[03/09/2007] Parchi

All’Elba un incendiario serial killer delle aree umide?

CAPOLIVERI (Livorno). Stavolta l’incendio ha percorso pochi metri quadrati di sterpaglie vicino alla strada provinciale ed è stato fermato dal pronto intervento dei Vigili del Fuoco, ma il segnale è ugualmente preoccupante perché l’area è nuovamente quella vicina alla zona umida di Mola, una enclave del parco nazionale dell’Arcipelago toscano che occupa un ex Sito di interesse regionale (Sir) entrato da pochi mesi a far parte di una nuova vasta Zona di protezione speciale (Zps) chiama “Elba orientale”.

Lo scorso anno Mola è stata devastata da due successivi incendi dolosi, altri incendi sono stati appiccati alla gemella area umida di LePrade-Schiopparello, che fa parte dello stesso Sir, ma che è posta a pochi chilometri di distanza sulla costa nord, nel comune di Portoferraio.
Quest’anno gli incendiari hanno esteso le loro attività criminali alle zone vicine: le Grotte di Portoferraio, vicino ad un’antica villa romana, ed alla Valdana e Naregno, vicino a Mola, dove sono stati ritrovati anche gli inneschi.

Anche il Corpo forestale dello Stato punta l’attenzione sulla ripetitività degli incendi e delle modalità. Potrebbe essere al lavoro uno (o più) serial killer delle ultime zone umide dell’isola d’Elba?
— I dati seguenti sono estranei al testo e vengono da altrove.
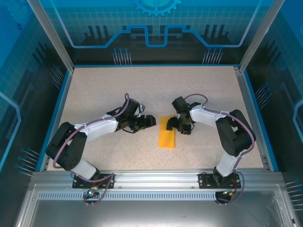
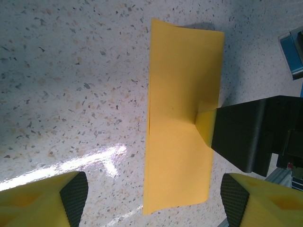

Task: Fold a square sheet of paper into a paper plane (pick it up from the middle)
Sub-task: Fold the square sheet of paper in half at the center of the table.

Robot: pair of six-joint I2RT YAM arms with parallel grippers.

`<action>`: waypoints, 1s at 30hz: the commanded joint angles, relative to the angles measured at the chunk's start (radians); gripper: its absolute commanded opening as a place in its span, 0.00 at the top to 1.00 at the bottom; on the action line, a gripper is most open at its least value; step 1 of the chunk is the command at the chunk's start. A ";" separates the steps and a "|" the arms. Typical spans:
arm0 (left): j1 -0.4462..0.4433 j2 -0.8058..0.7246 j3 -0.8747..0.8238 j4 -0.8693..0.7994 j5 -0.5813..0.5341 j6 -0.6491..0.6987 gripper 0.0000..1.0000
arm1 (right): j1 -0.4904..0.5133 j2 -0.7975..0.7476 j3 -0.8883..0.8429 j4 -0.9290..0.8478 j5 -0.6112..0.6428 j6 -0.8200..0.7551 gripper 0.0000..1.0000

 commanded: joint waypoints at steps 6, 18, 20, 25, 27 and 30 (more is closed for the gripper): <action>-0.006 0.005 0.025 -0.001 -0.004 -0.006 0.23 | 0.020 0.085 -0.064 0.125 -0.050 0.052 0.21; -0.007 0.009 0.027 0.014 0.019 -0.014 0.39 | 0.031 0.142 -0.056 0.107 -0.026 0.047 0.21; -0.008 0.013 0.029 0.014 0.024 -0.015 0.44 | 0.031 0.146 -0.062 0.115 -0.024 0.052 0.21; -0.014 0.029 0.038 0.022 0.035 -0.022 0.52 | 0.033 0.163 -0.061 0.113 -0.019 0.048 0.21; -0.017 0.040 0.045 0.024 0.042 -0.023 0.57 | 0.032 0.165 -0.063 0.109 -0.013 0.047 0.22; -0.024 0.065 0.063 0.027 0.056 -0.024 0.66 | 0.033 0.164 -0.065 0.108 -0.009 0.040 0.22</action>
L’ipotesi è certamente inquietante, ma insistenza e ripetitività fanno comunque pensare ad un disegno criminoso che punta a distruggere aree molto amate e difese dagli ambientalisti e nelle quali a Mola sono in corso lavori finanziati da parco nazionale e regione per la sua valorizzazione, recupero ed apertura di chiari per attirare e dare ristoro all’avifauna migratoria e per realizzare strutture dedicate al bird watching , mentre le Prade-Schiopparello è indicata dalla provincia di Livorno come futura oasi faunistica.